| Requirement |
Search the listing for the word "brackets". Copy every line where it is found.

-=-=-

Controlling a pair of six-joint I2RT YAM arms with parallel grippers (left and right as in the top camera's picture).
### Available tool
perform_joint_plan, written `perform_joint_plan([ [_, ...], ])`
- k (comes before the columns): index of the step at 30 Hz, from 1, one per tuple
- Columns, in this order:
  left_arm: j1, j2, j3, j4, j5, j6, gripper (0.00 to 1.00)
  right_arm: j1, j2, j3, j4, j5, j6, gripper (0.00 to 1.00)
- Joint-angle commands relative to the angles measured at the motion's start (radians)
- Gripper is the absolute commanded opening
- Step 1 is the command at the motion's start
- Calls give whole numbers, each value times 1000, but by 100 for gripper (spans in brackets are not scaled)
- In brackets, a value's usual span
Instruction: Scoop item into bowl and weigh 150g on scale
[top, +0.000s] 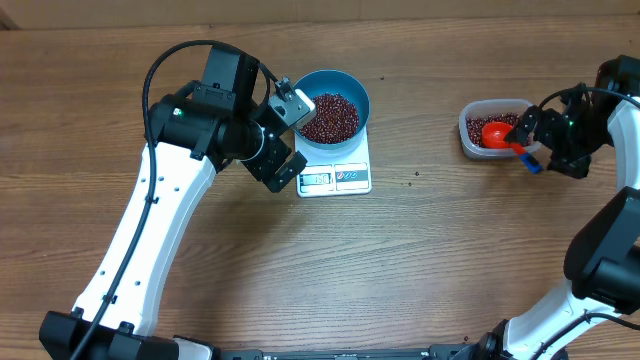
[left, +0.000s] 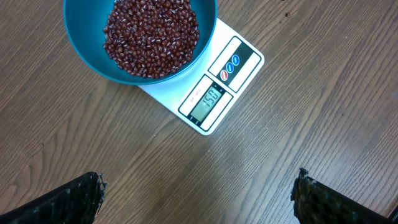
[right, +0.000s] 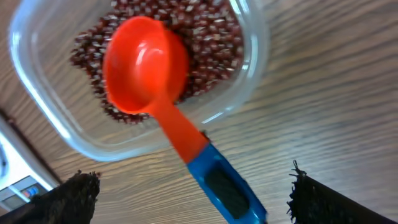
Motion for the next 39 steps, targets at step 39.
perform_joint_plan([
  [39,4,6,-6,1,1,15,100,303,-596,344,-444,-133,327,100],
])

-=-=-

| Exercise response |
- Calls give whole numbers, each value times 1000, but by 100 for gripper (spans in brackets are not scaled)
- In brackets, a value's usual span

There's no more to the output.